AGATHA

AGATHA
09


__ADS_3

#KEDIAMAN VICTORIA #


- jam 08.30-


 


saat ini agatha dan beni tengah didepan pintu utama kediaman victoria beni mengantarnya sampai depan pintu utama, dan dengan cepat para bodyguard membukakan pintu utama dengan lebar menampakan ruang tamu disana ada seluruh keluarga besar victoria seketika agatha memasang wajah datar nya lalu mendekat ke arah mereka semua dan duduk disofa yang singel


 


"agatha darimana saja kamu?" tanya kakak kandung agatha bernama diana


"kau tak menengok berita ditelevisi?owh lagipun itu tak penting kan?" sarkas agatha


"yang sopan agatha, kau seperti nona yang tak terdidik " teriak papa agatha dan agatha menatap datar orang tersebut


"ya memang, aku hidup hanya untuk aku bukan untuk orang lain terutama kalian" teriak balik agatha


"lagipun keluarga victoria udah termaksud daftar hitam dan hampir bangkrut karena perusahaan tsukino kan?" lanjut agatha sambil nge smirk


"tau darimana kamu" tanya tante ke2 agatha bernama, risa victoria


"owh kalian lagi membahasnya ya, kebetulan dong" agatha tak menjawab pertanyaan tante ke2 nya


"tau darimana kamu agatha?" tekan paman ke3, yuda


"CEO nya lah" jawab agatha santai


"apa apaan kamu agatha??!! Kalau tau kamu kita lagi kesusahan minta bantuan kek sama tuan rey nya" teriak frustasi mama agatha, teresa


"buat apa?

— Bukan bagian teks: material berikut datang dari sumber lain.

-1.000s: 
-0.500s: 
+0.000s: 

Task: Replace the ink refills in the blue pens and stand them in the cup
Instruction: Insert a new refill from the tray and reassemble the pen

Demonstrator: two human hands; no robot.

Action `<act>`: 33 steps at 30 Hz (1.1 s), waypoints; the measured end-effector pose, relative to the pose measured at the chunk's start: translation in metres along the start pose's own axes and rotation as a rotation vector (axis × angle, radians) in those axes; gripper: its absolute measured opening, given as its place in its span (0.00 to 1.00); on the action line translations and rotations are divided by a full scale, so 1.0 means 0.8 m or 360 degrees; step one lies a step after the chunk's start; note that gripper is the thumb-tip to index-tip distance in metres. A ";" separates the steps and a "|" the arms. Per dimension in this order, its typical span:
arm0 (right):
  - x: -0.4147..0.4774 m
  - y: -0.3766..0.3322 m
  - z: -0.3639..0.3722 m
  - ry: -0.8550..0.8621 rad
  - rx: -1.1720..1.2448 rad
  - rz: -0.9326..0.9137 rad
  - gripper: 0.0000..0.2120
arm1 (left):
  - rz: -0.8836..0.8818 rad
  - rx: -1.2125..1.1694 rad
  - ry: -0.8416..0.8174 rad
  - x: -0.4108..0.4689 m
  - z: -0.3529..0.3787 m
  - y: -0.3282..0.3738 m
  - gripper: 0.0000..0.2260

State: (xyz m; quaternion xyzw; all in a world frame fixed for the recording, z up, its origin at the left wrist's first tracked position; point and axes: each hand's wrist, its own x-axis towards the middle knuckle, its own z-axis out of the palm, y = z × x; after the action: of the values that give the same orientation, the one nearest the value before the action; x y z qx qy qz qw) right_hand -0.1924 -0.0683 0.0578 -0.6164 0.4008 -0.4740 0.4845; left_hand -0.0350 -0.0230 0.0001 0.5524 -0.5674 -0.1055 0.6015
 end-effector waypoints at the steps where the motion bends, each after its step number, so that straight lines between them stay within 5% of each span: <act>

Gaguna baik kalian jangan macam macam sama tsukino.corp dalam sekejap saja perusahaan victoria.grups akan hancur ditangan tsukino.corp jika kalian bermacam macam, dan kalian akan hidup seperti gelandang " jelas agatha menatap sinis seluruh keluarganya


" kau seharusnya membantu kami kau deket dengan tsukino.corp "bentak friska, anak per1 dari paman ke2


" enggak mw aku masih mau hidup dan baik kalian aja yg cari mati"jawab santai agatha


"kalian butuh uang berapa sampai mau bikin perusahaan tsukino hancur?" tanya datar agatha


"3 miliar" jawab theo, papa agatha


"kalau saya kasih 3 miliar atau lebih apa yang saya dapatkan?" tanya agatha dingin


"apapun yang kamu mau" jawab teresa


Agatha yang mendengarnya hanya memasang wajah sinis nya dan ia meraih tas nya dan mengambil cek menuliskan bernominal 4 miliar dan meletakkan diatas meja


"cih... 3 miliar?bahkan nominal kecil itu kalian gak mampu? Saya mau tinggak diapartement mulai besok siang" ujar agatha datar


"apa apaan kamu agatha victoria" teriak lantang theo


"saya anggap teriakan itu artinya setuju"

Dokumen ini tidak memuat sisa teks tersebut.